> **What you need to do**:
Give back only the lines in the records below from the one with "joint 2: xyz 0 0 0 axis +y" to the one with "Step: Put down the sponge", both inclusive, word for word.

BEGIN

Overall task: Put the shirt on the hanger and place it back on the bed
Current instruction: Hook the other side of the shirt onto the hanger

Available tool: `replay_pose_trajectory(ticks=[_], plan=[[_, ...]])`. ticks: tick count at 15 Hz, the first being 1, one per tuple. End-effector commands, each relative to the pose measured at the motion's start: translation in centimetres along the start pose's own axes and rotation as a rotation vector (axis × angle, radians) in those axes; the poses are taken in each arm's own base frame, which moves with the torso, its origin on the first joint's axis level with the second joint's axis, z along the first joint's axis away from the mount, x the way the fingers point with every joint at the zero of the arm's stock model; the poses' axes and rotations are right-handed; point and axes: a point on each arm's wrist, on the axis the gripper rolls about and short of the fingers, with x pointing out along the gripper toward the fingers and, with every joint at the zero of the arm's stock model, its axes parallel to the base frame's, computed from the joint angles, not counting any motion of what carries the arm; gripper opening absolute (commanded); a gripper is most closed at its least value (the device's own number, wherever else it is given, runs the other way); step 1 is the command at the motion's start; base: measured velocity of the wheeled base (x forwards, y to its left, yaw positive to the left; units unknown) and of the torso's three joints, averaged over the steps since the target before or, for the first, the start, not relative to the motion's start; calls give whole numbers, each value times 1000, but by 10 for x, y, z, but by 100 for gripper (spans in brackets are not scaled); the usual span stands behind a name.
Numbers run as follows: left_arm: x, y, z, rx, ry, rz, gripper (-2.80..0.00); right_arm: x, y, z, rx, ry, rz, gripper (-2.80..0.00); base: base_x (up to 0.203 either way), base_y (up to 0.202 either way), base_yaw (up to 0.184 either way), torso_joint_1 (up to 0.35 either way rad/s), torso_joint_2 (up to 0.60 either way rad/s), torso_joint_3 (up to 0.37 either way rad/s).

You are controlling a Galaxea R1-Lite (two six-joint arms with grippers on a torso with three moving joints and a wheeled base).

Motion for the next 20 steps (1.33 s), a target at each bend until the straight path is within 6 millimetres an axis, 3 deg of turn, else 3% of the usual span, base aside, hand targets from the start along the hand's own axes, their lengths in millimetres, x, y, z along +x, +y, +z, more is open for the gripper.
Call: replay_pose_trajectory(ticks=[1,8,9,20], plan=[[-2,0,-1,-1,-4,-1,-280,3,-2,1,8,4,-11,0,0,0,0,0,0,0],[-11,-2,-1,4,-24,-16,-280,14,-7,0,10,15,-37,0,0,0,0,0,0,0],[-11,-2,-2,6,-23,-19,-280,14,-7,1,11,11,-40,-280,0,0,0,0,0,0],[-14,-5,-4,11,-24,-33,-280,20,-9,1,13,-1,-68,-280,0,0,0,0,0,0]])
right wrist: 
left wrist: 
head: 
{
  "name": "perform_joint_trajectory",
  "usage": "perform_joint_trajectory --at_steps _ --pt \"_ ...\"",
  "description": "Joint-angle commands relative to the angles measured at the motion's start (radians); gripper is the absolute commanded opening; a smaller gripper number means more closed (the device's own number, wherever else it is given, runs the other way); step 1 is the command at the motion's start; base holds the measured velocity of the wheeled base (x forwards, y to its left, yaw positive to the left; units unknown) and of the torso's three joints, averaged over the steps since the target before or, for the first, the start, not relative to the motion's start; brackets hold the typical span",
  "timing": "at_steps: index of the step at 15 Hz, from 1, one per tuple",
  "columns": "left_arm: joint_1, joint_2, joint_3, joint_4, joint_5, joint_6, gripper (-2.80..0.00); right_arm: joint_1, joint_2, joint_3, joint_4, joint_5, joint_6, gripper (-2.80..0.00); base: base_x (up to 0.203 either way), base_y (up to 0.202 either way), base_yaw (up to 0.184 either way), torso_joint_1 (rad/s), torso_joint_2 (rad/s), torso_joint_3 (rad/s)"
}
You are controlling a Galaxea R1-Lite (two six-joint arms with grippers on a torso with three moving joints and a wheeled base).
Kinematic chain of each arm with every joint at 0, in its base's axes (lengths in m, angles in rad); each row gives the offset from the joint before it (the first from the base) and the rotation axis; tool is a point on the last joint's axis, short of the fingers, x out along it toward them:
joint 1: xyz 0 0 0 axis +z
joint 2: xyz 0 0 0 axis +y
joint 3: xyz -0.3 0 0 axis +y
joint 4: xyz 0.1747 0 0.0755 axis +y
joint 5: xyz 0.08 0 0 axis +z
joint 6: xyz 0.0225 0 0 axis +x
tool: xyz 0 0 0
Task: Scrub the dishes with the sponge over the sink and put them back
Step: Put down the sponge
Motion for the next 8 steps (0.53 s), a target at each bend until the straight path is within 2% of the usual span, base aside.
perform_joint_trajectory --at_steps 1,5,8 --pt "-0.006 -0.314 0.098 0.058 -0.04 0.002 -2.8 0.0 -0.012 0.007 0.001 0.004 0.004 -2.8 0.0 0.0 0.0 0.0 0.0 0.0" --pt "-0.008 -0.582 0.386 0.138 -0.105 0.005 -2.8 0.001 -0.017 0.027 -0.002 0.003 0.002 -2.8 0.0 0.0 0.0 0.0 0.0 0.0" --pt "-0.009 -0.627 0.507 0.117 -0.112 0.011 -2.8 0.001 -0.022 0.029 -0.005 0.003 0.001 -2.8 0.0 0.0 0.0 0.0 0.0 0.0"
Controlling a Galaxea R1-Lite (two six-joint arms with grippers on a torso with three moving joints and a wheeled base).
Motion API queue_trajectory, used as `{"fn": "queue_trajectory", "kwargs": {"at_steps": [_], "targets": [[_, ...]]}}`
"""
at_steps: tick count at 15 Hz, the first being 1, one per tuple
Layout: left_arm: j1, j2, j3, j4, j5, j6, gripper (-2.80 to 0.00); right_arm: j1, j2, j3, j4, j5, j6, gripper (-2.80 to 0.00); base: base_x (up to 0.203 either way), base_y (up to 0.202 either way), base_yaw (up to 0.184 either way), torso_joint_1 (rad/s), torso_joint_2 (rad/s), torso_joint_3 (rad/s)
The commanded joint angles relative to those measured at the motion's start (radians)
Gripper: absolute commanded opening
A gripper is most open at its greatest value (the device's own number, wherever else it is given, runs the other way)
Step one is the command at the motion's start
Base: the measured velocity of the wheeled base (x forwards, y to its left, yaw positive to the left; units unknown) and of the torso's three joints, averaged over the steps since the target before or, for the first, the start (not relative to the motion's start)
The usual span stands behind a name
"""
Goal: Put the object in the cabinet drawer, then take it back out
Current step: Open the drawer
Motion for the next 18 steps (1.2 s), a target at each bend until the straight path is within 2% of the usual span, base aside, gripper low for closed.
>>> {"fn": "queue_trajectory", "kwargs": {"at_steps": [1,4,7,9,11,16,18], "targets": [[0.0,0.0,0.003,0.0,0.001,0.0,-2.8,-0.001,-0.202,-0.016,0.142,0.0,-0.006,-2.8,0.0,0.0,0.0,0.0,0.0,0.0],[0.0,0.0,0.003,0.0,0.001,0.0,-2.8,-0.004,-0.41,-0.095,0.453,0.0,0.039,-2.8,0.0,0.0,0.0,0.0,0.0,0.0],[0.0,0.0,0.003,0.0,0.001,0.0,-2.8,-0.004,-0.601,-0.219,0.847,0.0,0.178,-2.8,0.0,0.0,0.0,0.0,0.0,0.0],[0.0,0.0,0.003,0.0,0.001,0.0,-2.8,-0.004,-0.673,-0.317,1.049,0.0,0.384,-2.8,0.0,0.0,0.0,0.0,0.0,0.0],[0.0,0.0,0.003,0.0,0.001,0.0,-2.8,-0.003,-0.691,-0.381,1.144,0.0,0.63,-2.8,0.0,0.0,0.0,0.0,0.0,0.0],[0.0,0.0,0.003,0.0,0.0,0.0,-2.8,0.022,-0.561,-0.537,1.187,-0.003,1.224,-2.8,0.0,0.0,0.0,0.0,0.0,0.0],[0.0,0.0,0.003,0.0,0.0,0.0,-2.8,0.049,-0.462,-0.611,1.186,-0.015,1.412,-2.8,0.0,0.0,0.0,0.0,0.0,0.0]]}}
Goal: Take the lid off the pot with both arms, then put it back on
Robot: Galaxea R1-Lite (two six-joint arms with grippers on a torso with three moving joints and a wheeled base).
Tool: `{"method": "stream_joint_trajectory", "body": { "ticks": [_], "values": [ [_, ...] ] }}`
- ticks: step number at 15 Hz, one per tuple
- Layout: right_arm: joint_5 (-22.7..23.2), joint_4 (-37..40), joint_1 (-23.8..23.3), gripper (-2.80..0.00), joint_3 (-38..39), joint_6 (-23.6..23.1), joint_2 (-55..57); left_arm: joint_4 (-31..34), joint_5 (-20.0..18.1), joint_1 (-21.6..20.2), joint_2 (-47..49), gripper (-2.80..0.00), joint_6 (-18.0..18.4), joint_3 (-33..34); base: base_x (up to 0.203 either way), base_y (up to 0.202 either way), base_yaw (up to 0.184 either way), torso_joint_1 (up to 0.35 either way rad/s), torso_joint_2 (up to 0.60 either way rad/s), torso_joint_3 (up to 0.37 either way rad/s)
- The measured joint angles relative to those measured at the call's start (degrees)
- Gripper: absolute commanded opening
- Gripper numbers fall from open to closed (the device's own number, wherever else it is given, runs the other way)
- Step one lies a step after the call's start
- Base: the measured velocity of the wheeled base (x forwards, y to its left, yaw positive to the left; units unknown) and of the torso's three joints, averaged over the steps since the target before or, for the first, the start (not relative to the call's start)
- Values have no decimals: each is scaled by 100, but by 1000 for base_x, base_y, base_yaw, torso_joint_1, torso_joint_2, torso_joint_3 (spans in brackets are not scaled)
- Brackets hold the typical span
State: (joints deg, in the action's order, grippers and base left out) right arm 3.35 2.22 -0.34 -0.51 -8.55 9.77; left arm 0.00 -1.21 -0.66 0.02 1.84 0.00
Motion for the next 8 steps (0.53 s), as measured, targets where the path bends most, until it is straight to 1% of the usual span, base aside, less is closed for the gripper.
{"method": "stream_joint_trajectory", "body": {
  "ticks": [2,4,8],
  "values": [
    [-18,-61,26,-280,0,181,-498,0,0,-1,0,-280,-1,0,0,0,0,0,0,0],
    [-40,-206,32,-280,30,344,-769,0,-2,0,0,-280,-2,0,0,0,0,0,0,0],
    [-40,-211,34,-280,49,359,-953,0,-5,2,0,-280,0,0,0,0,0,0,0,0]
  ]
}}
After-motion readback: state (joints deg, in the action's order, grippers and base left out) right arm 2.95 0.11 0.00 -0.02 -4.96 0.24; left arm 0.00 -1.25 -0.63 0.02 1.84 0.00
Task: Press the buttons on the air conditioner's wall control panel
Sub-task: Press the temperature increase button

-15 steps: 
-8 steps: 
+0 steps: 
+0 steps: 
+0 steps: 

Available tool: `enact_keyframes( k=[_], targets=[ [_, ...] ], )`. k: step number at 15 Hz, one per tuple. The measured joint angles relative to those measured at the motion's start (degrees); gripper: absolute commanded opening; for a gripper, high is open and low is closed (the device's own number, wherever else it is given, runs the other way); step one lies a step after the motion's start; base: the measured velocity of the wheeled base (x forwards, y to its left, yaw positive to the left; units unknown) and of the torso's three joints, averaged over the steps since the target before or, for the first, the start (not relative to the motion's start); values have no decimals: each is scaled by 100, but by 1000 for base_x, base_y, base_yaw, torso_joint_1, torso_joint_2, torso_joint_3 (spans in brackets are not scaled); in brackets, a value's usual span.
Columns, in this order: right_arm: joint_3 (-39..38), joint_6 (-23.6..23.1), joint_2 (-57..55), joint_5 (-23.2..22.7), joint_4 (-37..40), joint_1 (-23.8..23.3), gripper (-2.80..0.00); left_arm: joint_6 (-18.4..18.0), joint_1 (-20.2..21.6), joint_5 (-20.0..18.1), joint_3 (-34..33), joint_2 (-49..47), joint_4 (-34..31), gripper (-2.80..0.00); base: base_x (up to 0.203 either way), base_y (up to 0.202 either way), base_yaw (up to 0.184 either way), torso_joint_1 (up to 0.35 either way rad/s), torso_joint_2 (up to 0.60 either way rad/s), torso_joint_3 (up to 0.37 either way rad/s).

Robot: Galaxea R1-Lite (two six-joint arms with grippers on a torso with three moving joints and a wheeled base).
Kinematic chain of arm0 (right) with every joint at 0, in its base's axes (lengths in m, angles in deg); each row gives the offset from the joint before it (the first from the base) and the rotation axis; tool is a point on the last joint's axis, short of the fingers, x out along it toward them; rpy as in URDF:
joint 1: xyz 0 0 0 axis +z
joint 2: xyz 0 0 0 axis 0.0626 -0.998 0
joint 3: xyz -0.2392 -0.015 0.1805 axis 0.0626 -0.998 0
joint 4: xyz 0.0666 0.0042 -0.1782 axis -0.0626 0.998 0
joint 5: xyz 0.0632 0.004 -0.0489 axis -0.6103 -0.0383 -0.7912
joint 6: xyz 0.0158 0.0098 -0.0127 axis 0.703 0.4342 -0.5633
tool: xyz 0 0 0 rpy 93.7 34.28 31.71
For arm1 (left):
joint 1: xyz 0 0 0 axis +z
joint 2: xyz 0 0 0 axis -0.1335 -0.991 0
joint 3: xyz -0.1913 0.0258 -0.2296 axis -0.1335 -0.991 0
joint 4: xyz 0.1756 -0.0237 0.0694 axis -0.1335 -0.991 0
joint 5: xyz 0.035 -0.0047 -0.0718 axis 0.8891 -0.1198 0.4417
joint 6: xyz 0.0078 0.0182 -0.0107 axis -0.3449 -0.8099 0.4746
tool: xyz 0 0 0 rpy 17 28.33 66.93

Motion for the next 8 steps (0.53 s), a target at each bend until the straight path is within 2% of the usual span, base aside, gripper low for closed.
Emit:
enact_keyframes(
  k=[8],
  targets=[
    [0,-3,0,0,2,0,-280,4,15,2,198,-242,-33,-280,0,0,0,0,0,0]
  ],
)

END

> **Exercise solution**:
joint 2: xyz 0 0 0 axis +y
joint 3: xyz -0.3 0 0 axis +y
joint 4: xyz 0.1747 0 0.0755 axis +y
joint 5: xyz 0.08 0 0 axis +z
joint 6: xyz 0.0225 0 0 axis +x
tool: xyz 0 0 0
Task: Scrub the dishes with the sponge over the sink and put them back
Step: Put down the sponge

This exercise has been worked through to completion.